Saturday, September 21, 2013

Everything's normalman!



This is an exceedingly fun black and white comic book volume that likely needs to be in every true blue comic book fan's collection somewhere. For relatively small money you can own The Complete normalman by Jim Valentino. Valentino, one of the guys who would become part of the infamous Image group started his comics journey with this satire on the superhero comic which posited a "normal man" on a world overrun with supermen, superwomen, superteens, and such.



normalman began as a try-out back-up feature in Dave Sim's Cerebus, specifically issues fifty-six and fifty-seven. Then as quick as that it leaped into its own self-titled comic run from the Aardvark-Vanaheim brand. What we get is a romp of a soap opera with all manner of gags and comic book tropes getting trounced before our very eyes. It's a wild ride, but a familiar one to anyone who has  read as many classic comics as folks likely to frequent this blog have done.

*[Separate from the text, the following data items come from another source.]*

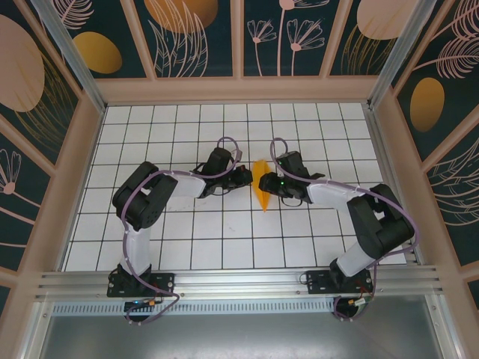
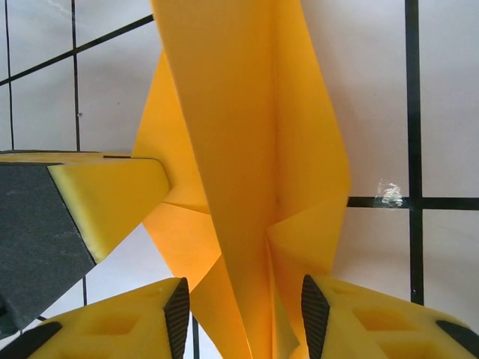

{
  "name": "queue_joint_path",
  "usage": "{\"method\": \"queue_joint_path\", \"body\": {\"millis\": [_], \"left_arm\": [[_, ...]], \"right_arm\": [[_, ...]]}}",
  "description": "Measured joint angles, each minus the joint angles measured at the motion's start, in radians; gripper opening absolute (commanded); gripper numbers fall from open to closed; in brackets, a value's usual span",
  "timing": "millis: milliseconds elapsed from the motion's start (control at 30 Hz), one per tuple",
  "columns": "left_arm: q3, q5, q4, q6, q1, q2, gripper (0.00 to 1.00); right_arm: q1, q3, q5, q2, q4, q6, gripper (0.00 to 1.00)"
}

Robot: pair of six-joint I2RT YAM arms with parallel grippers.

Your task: Fold a paper plane with a square sheet of paper (pick it up from the middle)

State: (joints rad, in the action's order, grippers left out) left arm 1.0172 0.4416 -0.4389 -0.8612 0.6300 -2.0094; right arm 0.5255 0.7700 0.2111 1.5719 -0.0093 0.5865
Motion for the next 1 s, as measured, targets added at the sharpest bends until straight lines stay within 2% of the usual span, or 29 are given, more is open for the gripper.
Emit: {"method": "queue_joint_path", "body": {"millis": [267, 567, 800, 1000], "left_arm": [[0.000, 0.000, -0.006, -0.001, 0.000, 0.000, 0.00], [0.000, 0.001, -0.007, -0.008, 0.000, -0.002, 0.00], [-0.001, 0.004, -0.007, -0.008, 0.000, -0.013, 0.00], [-0.002, 0.005, -0.008, -0.008, 0.000, -0.015, 0.00]], "right_arm": [[0.001, 0.001, 0.000, 0.000, -0.004, 0.000, 0.44], [0.036, 0.020, 0.008, 0.042, -0.019, 0.023, 0.54], [0.041, 0.027, 0.006, 0.068, -0.025, 0.027, 0.50], [0.043, 0.028, 0.007, 0.075, -0.024, 0.031, 0.57]]}}
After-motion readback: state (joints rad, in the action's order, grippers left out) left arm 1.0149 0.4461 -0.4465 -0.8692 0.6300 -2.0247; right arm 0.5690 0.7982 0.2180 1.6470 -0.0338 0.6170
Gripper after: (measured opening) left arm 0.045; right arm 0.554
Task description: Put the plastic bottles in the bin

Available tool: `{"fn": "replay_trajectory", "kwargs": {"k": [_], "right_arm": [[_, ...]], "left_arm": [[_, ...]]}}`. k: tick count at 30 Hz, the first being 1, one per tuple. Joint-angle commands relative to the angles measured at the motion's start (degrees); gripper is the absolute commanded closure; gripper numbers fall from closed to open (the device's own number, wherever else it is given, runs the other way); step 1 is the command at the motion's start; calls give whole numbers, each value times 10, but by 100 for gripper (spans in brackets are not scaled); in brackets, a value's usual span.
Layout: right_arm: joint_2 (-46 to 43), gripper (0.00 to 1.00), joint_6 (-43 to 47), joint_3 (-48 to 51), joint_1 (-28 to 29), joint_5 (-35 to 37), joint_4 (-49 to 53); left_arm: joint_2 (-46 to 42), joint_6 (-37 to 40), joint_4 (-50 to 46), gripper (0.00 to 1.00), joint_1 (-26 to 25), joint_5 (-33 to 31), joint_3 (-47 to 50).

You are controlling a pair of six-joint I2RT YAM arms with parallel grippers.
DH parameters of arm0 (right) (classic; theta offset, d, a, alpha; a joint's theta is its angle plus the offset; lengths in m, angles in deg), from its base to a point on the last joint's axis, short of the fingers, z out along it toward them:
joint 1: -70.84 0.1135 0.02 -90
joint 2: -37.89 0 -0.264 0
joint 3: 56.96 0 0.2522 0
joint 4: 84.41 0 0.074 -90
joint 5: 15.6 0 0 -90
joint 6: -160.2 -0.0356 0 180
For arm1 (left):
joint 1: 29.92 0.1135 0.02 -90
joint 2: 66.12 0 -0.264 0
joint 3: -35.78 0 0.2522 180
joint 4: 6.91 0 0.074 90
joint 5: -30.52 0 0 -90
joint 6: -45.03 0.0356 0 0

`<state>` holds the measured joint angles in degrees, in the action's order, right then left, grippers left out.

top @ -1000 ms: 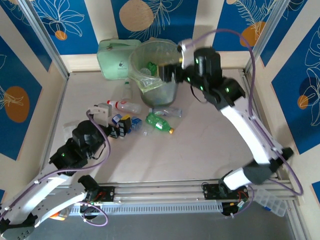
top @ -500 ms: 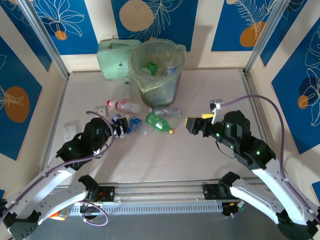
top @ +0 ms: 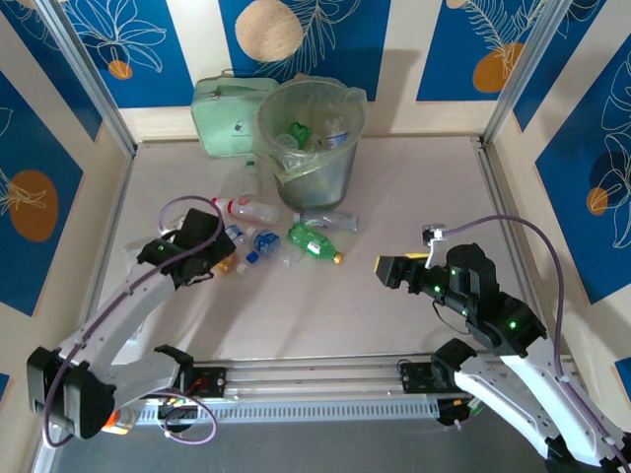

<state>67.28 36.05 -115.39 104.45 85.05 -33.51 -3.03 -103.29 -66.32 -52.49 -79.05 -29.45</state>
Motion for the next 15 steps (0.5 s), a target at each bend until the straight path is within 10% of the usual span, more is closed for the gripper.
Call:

The covers to the series are remarkable in that each is a spoof of a different genre and most feature a particularly famous classic comic book cover turned more than a bit sideways for our viewing pleasure. Here they are, many with their inspirations.









normalman even makes a guest appearance in Aardvark-Vanaheim's Journey series, a clever spin on the marketing the character often ridicules.







Then thee came a change, and this is where I left the series originally many moons ago. Aardvark-Vanaheim underwent a split as Dave Sim and his wife parted ways each taking some of the titles with them. normalman became part of the Renegade Press brand after one joint offering.



Renegade Press then went on to finish the original storyline.








The story wrapped up appropriately in the normalman 3-D annual in 1986.


Slave Labor Graphics collected the saga in 1987. And that was all she wrote for normalman and his pals for many years.



Then after the aforementioned Image brand was ignited Jim Valentino dusted off normalman for a one-off romp with Donald Simpson's Megaton Man as well as many other Indy stars of bygone eighties.



In 2004 normalman celebrated its twentieth anniversary with a new story, the last to date.



All this comics goodness can be found in glorious black and white in the pages of The Complete normalman.

Dig up a copy if you can, it's well worth the effort, especially for those who are tired of paying too much for too little entertainment.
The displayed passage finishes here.